### PROBLEM REQUIREMENTS
Take each line below that has "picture" and copy it.

----- THE RECORDS

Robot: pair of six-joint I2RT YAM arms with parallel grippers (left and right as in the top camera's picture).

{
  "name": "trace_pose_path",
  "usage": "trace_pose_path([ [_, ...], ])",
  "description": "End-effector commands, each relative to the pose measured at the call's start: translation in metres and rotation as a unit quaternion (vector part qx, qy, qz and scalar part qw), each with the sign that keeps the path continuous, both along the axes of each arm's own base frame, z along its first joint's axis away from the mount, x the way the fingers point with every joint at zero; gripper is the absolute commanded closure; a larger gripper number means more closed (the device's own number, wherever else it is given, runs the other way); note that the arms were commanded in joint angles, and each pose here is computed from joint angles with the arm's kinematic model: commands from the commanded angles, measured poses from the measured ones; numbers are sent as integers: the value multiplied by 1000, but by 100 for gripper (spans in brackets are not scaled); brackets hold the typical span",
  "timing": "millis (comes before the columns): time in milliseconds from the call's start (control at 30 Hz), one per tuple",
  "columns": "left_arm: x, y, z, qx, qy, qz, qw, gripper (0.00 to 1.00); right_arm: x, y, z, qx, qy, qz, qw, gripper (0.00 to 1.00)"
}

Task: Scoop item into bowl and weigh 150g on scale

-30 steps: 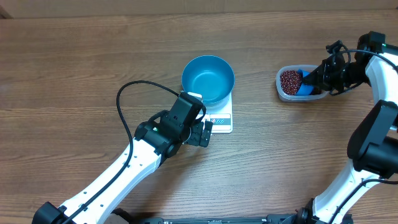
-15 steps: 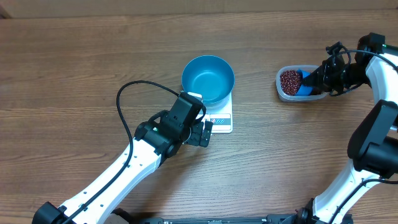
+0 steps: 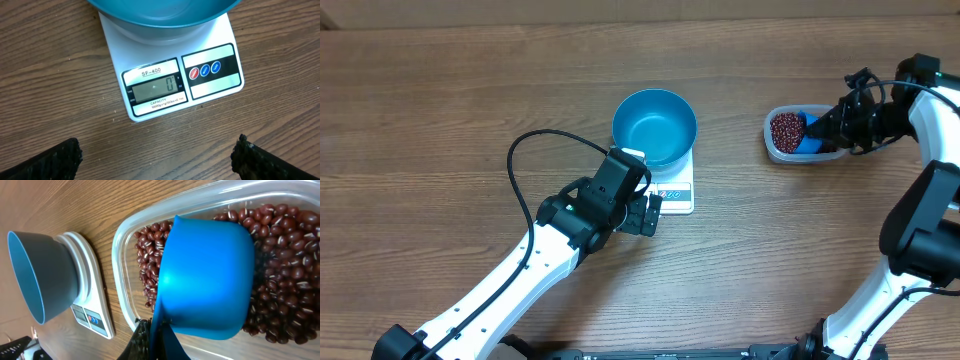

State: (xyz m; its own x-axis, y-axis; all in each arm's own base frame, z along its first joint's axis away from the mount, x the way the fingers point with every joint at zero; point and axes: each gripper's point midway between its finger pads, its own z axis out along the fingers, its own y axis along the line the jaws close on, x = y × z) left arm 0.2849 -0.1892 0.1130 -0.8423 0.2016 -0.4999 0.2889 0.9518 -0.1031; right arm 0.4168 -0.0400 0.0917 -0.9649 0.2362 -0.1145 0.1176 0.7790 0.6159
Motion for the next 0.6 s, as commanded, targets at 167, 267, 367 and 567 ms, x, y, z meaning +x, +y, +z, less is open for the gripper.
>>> trace_pose_path([
  [167, -1, 4, -2, 8, -1, -3, 1000, 1, -9, -7, -27, 70, 11, -9, 997, 96],
  [267, -1, 4, -2, 8, -1, -3, 1000, 1, -9, -12, -24, 79, 7, -17, 997, 96],
  [367, -1, 4, -2, 8, -1, -3, 1000, 0, -9, -12, -24, 79, 7, -17, 997, 96],
  [567, -1, 4, -2, 8, -1, -3, 1000, 1, -7, -19, -24, 78, -2, -23, 997, 96],
])
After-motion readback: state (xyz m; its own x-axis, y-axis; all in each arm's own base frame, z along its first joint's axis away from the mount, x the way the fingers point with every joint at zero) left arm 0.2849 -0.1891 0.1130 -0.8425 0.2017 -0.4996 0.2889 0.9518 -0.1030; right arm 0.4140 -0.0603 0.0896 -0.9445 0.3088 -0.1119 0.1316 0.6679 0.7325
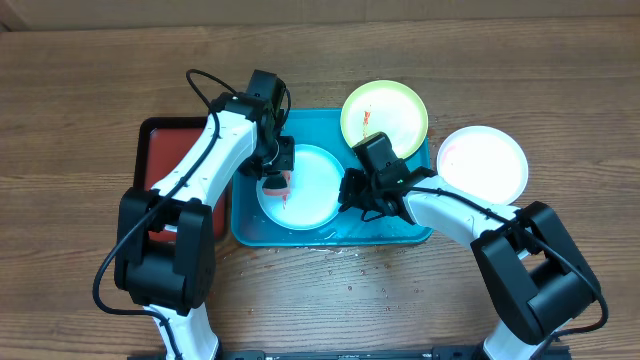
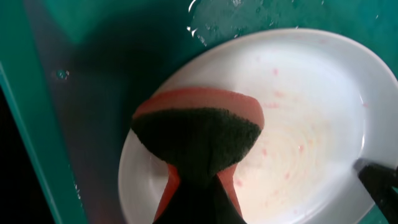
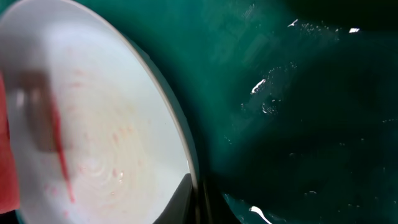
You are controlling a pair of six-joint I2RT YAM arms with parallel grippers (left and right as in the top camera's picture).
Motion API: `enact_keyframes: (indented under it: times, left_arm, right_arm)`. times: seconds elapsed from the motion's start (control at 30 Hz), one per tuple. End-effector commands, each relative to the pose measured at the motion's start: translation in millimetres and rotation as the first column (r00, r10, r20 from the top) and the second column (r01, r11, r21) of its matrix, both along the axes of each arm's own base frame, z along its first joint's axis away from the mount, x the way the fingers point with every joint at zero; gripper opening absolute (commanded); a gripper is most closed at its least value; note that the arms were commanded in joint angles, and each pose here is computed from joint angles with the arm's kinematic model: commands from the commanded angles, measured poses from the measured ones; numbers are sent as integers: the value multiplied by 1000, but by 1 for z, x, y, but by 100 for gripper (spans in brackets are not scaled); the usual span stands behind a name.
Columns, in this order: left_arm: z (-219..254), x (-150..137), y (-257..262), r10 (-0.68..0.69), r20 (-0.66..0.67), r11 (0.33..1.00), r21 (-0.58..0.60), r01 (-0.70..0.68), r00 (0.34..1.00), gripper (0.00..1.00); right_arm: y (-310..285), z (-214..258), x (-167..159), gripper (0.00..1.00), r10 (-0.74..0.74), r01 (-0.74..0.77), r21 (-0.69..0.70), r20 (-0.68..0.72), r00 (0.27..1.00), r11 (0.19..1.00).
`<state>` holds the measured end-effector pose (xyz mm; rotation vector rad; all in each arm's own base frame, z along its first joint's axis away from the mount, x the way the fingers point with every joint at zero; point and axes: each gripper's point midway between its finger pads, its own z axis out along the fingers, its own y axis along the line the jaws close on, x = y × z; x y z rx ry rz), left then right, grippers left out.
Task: Clean dirty plates on tray and stack at the side
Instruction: 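Scrub the light-blue plate with the sponge while the right gripper holds it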
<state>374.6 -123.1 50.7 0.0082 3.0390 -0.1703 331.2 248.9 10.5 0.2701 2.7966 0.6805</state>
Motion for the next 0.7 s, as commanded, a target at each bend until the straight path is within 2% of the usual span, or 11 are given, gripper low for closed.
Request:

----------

### WORKED SOLUTION
Robot: pair of six-joint I2RT YAM arms with parallel grippers (left and right as in the top camera's picture).
You are controlling a pair of six-joint I2RT YAM arms with parallel grippers (left and right as in the top camera's picture).

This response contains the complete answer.